Action item: Could you give the data that follows again exactly, without its pictures?

Data:
--------------------

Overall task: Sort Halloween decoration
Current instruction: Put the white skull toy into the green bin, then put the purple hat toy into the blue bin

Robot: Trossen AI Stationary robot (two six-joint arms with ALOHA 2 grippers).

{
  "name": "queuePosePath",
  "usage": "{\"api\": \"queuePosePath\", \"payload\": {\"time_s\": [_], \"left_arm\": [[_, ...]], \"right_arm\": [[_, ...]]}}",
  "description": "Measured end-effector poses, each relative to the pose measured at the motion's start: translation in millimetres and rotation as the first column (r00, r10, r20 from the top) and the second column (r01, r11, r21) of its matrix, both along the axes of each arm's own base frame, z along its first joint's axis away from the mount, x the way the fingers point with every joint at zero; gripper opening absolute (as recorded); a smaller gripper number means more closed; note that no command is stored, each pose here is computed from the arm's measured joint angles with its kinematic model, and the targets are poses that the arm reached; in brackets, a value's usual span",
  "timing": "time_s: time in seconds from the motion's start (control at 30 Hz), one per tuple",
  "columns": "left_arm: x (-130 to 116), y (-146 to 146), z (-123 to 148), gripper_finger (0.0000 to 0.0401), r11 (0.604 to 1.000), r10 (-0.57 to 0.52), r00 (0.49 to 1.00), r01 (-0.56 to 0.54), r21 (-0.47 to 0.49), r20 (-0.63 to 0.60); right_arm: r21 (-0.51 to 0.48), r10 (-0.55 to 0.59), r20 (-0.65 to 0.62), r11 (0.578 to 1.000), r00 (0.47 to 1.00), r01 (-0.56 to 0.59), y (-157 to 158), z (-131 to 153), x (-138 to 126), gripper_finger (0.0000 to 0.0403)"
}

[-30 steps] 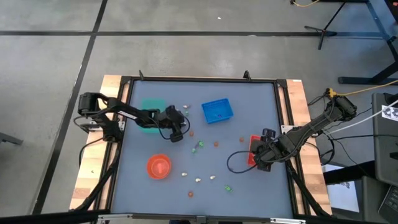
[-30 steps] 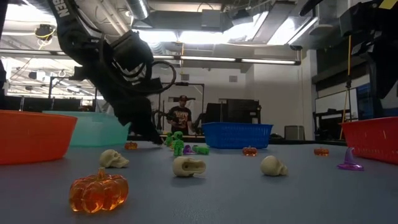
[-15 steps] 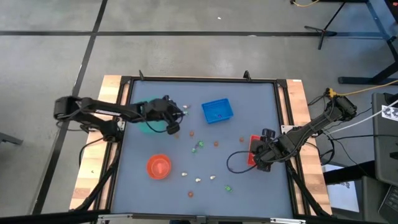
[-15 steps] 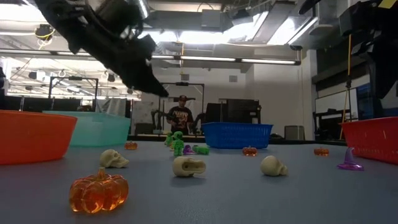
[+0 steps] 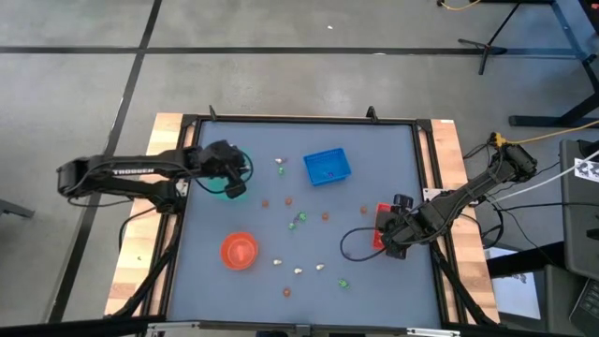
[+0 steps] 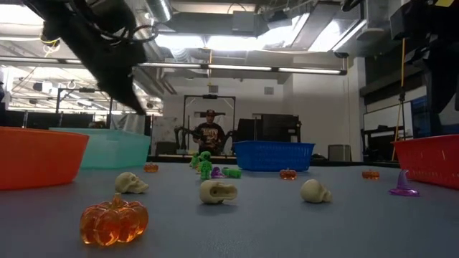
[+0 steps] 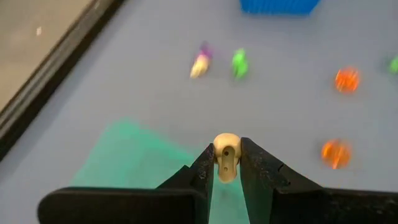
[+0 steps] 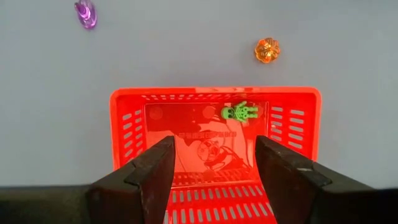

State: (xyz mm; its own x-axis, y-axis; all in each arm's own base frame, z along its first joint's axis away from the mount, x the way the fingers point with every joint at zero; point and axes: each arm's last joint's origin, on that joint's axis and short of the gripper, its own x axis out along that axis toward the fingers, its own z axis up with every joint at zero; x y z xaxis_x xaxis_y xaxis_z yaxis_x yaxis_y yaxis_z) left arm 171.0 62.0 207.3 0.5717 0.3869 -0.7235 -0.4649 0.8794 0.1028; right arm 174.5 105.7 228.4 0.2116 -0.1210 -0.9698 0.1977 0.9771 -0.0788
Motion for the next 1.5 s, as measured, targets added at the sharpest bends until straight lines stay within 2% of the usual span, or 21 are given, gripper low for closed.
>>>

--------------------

Response:
Overall task: Sort Halloween decoration
Current instruction: Put the white skull toy into the green bin, then put the purple hat toy into the blue bin

Robot: Trossen AI Stationary robot (two six-joint arms with ALOHA 2 grippers).

{
  "name": "queuePosePath",
  "usage": "{\"api\": \"queuePosePath\", \"payload\": {\"time_s\": [_], \"left_arm\": [[_, ...]], \"right_arm\": [[_, ...]]}}",
  "description": "Measured end-effector poses, each relative to the pose measured at the motion's start: translation in millimetres and rotation as the first column (r00, r10, r20 from the top) and the second column (r01, r11, r21) of its matrix, both along the axes of each arm's own base frame, z along its first joint's axis away from the mount, x the way the fingers point with every joint at zero; gripper opening absolute (as recorded); a smaller gripper number means more closed; note that no command is stored, each pose here is computed from the arm's measured joint angles with its kinematic model, and the targets are poses that the arm reached; in brackets, a value's usual span",
  "timing": "time_s: time in seconds from the motion's start (control at 30 Hz), one per tuple",
  "columns": "left_arm: x (-130 to 116), y (-146 to 146), z (-123 to 148), gripper_finger (0.0000 to 0.0401), r11 (0.604 to 1.000), r10 (-0.57 to 0.52), r00 (0.49 to 1.00), r01 (-0.56 to 0.54), r21 (-0.47 to 0.49), r20 (-0.63 to 0.60); right_arm: r21 (-0.51 to 0.48), r10 (-0.55 to 0.59), r20 (-0.65 to 0.62), r11 (0.578 to 1.000), r00 (0.47 to 1.00), r01 (-0.56 to 0.59), y (-157 to 158), z (-131 to 153), x (-138 to 126), gripper_finger (0.0000 to 0.0403)"
}

[-30 steps] 
[-30 steps] 
[-15 steps] 
[-15 steps] 
[+0 steps] 
[+0 steps] 
[+0 steps] 
[+0 steps] 

State: (xyz mm; its own x-axis, y-axis; all in each arm's own base frame, z along its first joint's axis away from the mount, x the way the fingers point with every joint at zero; point and axes: each arm's last joint's origin, on that joint's axis and short of the gripper, its own x axis out along that axis toward the fingers, its own z axis up with every joint at zero; x y z xaxis_x xaxis_y xaxis_z yaxis_x yaxis_y yaxis_z) left arm 171.0 62.0 207.3 0.5717 0.3869 -0.7235 -0.4649 0.8794 0.1028; right arm 174.5 105.7 228.4 0.2116 -0.1210 -0.9698 0.1977 0.9771 -0.0788
Motion for the next 1.5 s, as measured, targets added at the sharpest bends until straight lines stay within 2% of the usual span, or 21 are given, gripper low for closed.
>>>

Nothing else is needed to complete the answer.